→ Data listing:
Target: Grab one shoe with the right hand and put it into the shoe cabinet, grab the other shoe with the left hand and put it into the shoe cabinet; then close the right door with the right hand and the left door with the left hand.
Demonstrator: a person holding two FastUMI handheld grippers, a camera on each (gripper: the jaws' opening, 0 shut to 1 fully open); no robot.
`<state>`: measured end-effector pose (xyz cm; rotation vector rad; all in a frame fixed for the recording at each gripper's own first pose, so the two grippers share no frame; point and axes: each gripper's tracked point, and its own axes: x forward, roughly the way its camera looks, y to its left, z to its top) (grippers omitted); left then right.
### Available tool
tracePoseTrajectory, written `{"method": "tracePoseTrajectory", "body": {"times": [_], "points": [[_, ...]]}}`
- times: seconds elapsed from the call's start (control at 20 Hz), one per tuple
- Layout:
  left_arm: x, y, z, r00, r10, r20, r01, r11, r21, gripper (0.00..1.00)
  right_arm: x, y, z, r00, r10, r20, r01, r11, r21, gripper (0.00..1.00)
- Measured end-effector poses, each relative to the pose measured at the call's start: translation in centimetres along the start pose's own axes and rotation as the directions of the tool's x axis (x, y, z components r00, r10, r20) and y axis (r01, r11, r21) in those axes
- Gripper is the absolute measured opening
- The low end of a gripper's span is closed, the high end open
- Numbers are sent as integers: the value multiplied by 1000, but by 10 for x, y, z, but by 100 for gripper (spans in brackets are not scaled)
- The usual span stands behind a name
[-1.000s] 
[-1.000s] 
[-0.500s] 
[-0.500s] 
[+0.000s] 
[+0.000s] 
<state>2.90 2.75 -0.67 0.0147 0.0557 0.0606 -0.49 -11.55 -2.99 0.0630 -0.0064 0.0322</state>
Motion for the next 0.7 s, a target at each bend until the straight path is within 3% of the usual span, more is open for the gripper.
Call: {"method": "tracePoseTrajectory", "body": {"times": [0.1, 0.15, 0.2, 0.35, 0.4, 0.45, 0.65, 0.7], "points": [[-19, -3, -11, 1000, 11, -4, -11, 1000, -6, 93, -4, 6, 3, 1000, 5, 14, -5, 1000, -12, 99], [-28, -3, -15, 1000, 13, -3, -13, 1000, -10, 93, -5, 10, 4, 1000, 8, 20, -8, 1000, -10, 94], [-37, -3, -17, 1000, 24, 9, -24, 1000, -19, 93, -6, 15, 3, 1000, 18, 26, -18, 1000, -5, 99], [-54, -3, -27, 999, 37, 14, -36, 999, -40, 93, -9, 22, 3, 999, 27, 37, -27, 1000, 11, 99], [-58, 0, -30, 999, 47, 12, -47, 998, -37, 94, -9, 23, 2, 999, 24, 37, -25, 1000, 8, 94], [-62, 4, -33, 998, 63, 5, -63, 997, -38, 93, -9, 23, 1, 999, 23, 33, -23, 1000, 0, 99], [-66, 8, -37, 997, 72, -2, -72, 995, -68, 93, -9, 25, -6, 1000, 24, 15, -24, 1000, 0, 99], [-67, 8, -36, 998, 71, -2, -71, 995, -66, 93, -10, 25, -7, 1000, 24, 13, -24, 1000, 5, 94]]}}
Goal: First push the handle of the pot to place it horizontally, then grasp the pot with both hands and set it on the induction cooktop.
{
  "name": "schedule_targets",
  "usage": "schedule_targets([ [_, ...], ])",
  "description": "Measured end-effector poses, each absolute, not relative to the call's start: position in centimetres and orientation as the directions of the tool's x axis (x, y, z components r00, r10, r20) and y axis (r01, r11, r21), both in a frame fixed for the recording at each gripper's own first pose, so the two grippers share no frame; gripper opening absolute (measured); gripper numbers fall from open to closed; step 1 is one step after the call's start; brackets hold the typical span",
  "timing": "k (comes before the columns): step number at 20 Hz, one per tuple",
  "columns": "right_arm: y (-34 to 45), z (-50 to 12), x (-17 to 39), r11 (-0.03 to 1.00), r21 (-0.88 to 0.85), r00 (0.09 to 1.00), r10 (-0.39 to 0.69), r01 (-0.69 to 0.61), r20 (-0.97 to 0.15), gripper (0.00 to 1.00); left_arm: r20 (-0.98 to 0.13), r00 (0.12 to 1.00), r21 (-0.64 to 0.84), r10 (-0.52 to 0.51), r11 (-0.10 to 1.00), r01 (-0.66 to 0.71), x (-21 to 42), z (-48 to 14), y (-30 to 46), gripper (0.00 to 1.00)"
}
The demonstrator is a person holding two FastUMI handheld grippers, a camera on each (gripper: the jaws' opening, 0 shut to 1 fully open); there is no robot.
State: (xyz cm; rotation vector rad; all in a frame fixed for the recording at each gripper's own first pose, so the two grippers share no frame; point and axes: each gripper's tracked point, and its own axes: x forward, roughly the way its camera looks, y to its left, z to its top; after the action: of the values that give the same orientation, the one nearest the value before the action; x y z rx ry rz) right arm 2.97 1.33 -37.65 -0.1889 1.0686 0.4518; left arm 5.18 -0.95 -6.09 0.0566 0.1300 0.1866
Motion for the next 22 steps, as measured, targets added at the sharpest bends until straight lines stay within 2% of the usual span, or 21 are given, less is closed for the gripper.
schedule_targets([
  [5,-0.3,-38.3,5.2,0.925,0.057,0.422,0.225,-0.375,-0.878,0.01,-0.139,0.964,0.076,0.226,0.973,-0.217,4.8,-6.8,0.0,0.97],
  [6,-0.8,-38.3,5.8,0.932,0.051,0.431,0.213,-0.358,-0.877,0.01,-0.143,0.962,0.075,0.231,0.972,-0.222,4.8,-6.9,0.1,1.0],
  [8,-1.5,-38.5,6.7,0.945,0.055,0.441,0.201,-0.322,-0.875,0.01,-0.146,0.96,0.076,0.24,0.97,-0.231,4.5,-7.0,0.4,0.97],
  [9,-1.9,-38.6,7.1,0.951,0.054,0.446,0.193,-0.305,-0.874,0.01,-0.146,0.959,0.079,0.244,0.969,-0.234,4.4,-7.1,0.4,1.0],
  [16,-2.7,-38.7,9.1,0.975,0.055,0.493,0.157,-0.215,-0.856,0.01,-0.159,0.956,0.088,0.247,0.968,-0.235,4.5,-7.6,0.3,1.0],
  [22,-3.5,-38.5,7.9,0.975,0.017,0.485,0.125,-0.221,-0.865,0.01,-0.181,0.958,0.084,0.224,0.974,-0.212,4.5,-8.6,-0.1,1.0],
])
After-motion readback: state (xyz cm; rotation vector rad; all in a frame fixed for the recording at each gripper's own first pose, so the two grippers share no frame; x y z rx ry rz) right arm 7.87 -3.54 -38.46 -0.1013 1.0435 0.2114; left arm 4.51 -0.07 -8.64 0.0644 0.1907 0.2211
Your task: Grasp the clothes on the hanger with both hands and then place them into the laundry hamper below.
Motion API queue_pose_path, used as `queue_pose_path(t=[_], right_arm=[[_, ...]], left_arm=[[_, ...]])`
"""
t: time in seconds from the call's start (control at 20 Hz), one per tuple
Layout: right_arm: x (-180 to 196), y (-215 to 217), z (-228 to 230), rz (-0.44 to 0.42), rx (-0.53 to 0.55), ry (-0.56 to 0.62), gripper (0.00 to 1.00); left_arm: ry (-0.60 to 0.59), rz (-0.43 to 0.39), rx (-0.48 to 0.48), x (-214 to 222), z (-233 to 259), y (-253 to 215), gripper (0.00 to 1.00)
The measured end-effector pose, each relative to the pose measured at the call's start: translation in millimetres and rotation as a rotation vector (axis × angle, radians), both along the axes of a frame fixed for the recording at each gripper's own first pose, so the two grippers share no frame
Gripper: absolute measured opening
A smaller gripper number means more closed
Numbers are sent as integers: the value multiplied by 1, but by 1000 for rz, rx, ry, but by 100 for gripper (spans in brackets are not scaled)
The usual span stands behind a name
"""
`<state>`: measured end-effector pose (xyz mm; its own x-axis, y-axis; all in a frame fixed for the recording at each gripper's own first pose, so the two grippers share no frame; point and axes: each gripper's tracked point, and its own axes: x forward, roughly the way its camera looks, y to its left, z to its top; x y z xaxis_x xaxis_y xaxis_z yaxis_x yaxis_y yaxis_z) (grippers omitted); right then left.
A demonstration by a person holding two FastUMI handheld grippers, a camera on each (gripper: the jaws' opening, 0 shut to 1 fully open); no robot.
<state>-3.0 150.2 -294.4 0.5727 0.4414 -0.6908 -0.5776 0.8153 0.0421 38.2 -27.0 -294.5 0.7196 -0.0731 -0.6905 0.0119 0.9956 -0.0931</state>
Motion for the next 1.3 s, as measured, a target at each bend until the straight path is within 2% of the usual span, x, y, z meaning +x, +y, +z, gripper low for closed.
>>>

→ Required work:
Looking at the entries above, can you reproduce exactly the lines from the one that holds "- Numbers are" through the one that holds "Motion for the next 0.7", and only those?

→ Exercise result:
- Numbers are sent as integers: the value multiplied by 1000, but by 10 for x, y, z, but by 100 for gripper (spans in brackets are not scaled)
- The usual span stands behind a name
[-1.000s] 
[-1.000s] 
[-0.500s] 
[-0.500s] 
[+0.000s] 
[+0.000s] 
<state>2.90 2.75 -0.67 0.0147 0.0557 0.0606 -0.49 -11.55 -2.99 0.0630 -0.0064 0.0322</state>
Motion for the next 0.7 s, a target at each bend until the straight path is within 3% of the usual span, more is open for the gripper.

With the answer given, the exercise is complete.